(What to work on)
In the listing below, start your output at the line with "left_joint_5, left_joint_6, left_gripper" and end it after the line with "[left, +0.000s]", copying every line exactly.

(Data to use)
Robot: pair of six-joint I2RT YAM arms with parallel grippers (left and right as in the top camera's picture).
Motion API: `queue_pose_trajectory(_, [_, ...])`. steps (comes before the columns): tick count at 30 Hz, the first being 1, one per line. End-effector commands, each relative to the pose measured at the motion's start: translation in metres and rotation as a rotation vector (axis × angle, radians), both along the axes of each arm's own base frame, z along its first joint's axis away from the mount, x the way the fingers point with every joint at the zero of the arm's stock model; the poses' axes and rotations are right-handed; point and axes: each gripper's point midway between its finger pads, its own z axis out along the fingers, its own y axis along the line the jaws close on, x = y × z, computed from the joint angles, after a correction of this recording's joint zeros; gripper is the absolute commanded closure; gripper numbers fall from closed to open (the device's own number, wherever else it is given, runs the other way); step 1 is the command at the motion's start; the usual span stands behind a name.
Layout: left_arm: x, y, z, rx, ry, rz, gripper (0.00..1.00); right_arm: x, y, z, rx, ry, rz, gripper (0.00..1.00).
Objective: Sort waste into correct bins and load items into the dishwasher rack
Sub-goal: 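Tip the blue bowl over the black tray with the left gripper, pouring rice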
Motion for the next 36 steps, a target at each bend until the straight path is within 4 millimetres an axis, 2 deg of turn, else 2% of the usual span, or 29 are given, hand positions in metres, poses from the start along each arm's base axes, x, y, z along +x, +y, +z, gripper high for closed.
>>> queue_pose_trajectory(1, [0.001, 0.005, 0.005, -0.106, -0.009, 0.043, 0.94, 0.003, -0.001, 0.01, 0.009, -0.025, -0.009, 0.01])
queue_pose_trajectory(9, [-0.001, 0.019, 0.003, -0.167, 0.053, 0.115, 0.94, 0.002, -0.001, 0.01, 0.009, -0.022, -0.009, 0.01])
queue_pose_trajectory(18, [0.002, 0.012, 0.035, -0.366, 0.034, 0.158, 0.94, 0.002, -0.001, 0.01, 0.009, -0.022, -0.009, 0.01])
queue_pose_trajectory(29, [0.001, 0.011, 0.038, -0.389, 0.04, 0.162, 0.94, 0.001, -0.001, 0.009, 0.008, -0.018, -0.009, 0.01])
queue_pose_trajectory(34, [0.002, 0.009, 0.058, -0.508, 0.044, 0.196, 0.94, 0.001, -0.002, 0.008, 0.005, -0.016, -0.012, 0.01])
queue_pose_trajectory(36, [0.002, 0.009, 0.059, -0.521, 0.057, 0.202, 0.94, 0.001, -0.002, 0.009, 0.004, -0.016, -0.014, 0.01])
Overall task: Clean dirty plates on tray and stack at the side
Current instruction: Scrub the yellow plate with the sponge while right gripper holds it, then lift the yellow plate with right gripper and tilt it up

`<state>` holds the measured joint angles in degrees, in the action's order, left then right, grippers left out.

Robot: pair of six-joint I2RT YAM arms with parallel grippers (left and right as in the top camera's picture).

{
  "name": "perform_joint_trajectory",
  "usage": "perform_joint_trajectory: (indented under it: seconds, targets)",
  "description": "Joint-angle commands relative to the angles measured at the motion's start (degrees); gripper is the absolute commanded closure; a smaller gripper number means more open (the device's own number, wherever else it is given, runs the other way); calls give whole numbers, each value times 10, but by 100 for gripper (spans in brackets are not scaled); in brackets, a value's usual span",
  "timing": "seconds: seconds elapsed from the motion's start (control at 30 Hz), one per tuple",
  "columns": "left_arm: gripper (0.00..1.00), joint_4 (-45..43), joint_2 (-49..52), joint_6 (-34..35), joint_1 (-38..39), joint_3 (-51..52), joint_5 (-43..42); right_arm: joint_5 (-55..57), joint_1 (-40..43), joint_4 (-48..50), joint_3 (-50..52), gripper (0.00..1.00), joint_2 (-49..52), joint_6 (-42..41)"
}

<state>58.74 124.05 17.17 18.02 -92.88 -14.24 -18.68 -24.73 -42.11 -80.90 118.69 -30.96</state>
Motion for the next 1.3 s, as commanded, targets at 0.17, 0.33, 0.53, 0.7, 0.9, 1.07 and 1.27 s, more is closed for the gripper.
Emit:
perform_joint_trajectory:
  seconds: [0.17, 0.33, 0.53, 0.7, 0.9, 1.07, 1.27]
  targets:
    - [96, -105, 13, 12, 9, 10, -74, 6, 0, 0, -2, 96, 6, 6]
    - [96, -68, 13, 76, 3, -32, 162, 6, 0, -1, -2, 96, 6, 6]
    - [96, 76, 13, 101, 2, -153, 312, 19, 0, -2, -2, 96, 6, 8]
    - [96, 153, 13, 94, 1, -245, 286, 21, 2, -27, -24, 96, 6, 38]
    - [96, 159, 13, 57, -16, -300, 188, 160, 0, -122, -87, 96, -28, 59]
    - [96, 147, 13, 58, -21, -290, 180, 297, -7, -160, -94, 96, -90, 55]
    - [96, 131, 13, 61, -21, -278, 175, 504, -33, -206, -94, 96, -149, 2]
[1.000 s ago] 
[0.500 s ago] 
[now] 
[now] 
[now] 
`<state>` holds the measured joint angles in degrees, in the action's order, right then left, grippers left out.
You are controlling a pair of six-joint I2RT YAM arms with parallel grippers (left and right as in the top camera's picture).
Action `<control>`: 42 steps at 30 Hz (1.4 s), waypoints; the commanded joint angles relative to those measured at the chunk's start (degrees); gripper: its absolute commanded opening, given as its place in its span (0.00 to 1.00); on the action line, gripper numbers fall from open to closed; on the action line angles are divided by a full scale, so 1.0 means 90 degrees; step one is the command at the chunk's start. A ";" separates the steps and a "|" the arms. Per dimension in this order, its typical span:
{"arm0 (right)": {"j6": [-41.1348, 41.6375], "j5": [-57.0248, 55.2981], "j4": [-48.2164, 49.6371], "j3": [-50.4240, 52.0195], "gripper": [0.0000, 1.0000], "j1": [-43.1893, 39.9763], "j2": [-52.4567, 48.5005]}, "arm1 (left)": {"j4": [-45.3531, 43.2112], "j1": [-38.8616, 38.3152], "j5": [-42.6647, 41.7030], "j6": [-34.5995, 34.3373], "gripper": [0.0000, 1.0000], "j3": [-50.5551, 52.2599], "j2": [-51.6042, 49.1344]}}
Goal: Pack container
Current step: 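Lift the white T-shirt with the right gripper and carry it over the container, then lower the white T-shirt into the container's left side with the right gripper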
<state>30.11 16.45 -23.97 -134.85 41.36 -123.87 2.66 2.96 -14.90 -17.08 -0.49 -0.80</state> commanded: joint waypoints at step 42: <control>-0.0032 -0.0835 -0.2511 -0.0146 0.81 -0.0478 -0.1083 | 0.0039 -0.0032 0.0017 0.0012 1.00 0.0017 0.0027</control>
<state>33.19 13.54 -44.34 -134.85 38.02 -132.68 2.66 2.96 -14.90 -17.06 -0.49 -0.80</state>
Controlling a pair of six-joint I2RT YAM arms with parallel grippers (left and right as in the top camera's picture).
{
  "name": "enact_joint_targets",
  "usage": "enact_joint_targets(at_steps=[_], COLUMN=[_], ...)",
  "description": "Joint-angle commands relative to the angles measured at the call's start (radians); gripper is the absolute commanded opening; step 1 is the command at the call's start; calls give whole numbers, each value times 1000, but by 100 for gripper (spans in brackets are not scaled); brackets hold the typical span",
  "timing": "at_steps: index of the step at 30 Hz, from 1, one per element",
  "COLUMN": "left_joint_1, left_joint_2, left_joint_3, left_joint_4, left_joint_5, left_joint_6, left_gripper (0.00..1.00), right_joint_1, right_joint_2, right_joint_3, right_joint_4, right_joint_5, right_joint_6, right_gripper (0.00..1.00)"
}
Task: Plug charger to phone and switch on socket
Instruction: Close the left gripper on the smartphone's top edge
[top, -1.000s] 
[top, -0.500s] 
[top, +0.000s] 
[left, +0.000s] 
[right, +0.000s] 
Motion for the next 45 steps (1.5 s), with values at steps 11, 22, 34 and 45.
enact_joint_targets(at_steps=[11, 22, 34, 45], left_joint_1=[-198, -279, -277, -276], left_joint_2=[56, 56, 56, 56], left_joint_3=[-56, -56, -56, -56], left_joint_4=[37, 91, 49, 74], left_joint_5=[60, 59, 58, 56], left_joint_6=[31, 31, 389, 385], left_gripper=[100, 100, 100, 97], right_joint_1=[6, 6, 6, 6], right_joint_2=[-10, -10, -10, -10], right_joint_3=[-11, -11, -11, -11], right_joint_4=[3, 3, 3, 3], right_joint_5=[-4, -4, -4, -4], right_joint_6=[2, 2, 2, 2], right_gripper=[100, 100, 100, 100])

(Reply to the exercise)
  "COLUMN": "left_joint_1, left_joint_2, left_joint_3, left_joint_4, left_joint_5, left_joint_6, left_gripper (0.00..1.00), right_joint_1, right_joint_2, right_joint_3, right_joint_4, right_joint_5, right_joint_6, right_gripper (0.00..1.00)"
}
Task: Plug charger to phone and switch on socket
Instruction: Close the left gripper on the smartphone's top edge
[top, -1.000s] 
[top, -0.500s] 
[top, +0.000s] 
[left, +0.000s] 

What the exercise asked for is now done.